Nick Clegg, vice-Premier ministre du Royaume-Uni, était de passage vendredi 8 juin 2011, à Paris. Les Cabris de l’Europe en ont profité pour l’interroger sur les enjeux européens, lors d’une rencontre au British Council.
Du haut de son mètre quatre vingt cinq, et vêtu de sa cravate violette, Nick Clegg était definitely so british. Quid, sur le fond ?
À la question, comment les accords conclus à l’automne 2010 entre le Royaume-Uni et la France dans le domaine de la défense peuvent-ils être vus autrement que comme un coup de couteau dans le dos de la Politique de sécurité et de défense commune (PSDC) ?, Nick Clegg a répondu par la complémentarité des deux actions : la coopération bilatérale d’une part, la voie européenne d’autre part.

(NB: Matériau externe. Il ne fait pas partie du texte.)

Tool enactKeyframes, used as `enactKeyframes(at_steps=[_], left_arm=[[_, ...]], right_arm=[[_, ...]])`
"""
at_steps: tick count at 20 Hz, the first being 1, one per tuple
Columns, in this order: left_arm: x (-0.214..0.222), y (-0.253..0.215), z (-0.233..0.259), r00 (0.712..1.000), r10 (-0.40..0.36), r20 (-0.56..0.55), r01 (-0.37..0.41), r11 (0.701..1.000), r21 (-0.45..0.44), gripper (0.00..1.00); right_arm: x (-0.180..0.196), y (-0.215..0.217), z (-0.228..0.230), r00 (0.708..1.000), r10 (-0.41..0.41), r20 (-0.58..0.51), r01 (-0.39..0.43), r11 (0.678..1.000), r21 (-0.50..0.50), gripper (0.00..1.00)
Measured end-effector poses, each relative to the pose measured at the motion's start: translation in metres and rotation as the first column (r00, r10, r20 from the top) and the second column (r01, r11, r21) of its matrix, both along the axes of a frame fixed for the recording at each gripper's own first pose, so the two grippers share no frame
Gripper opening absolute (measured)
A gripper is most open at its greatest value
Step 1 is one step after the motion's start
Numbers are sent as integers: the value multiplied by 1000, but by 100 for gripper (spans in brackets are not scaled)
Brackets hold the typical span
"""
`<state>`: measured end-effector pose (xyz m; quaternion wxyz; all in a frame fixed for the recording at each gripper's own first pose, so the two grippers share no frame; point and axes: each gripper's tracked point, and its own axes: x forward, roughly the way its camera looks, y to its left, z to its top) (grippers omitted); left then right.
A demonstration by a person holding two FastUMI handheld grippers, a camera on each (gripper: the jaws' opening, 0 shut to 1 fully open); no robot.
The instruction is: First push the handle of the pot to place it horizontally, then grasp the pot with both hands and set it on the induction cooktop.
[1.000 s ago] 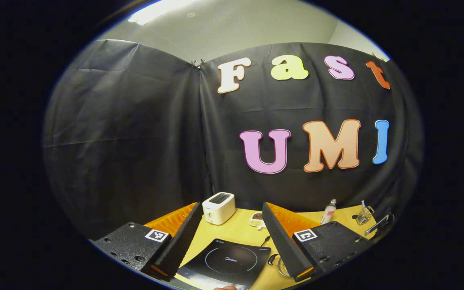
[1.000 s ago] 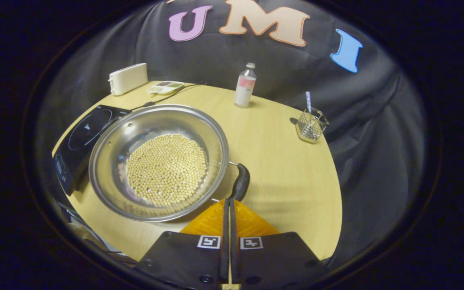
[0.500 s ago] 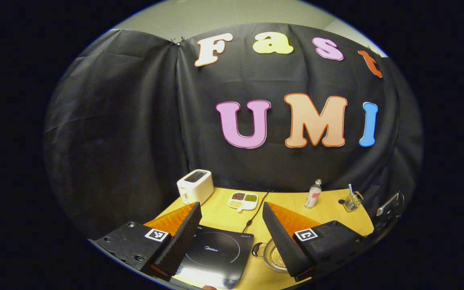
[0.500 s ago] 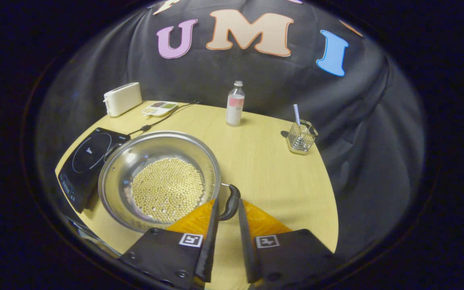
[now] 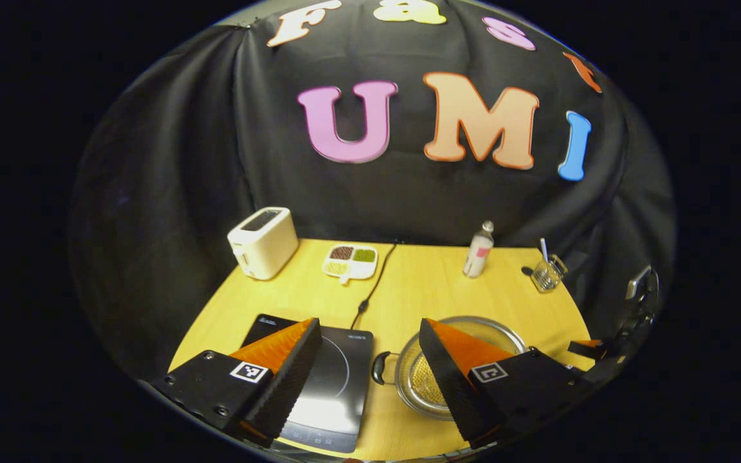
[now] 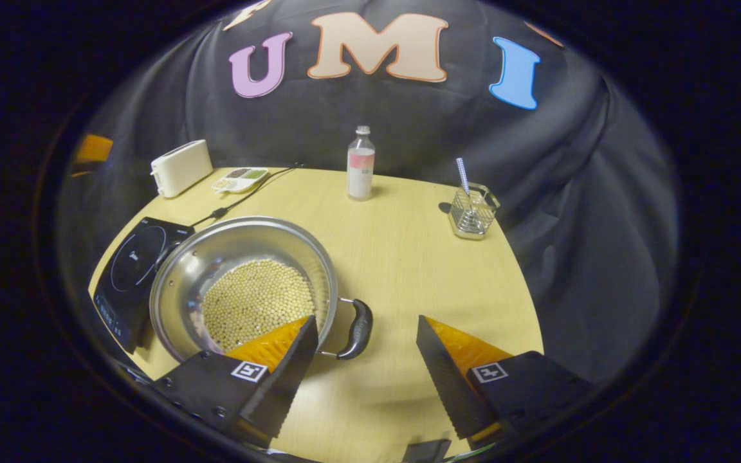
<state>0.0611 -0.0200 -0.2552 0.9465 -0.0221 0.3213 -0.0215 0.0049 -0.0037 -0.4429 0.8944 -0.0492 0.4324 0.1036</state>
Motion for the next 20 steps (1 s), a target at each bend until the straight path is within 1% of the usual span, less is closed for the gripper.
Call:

Pour le patron des LibDem, il est légitime que les deux principales puissances militaires, les « deux ingrédients essentiels » du continent européen renforcent leurs liens en la matière. Réponse « diplo » pas franchement convaincante mais qui avait le mérite d’être, comme la moitié des réponses de Clegg… en français.
À la deuxième question, alors l’ambiance dans le gouvernement britannique sur les enjeux européens (entre le Premier ministre conservateur David Cameron connu pour son euroscepticisme, et un vice-Premier ministre libéral Nick Clegg à l’europhilie affichée), funny ?, Nick Clegg a été d’un franc-parler étonnant, presque déconcertant pour votre serviteur qui a l’habitude de tièdes réponses de la part des dirigeants politiques français : « il y a une grande différence sur l’Europe entre David Cameron et moi ». Il a rappelé les deux traditions (antagonistes) sur cette question entre le conservateur nationaliste Cameron et le libéral europhile Clegg.
Alors, comment les deux hommes peuvent-ils trouver des positions communes sur les dossiers européens ? Le patron des LibDem a donné deux éléments de réponse : 1. Heureusement, il n’y a pas de conférence intergouvernementale (CIG) de prévue, pas de discussions institutionnelles intenses, 2. Le grand défi est économique, domaine sur lequel les conservateurs et les libéraux sont « sur la même ligne ».
Morale de l’histoire ? La crise permet de constater que les libéraux et les conservateurs britanniques se retrouvent sur l’essentiel : l’économie. Les enjeux européens sont relayés à un rôle de faire valoir, sans intérêt.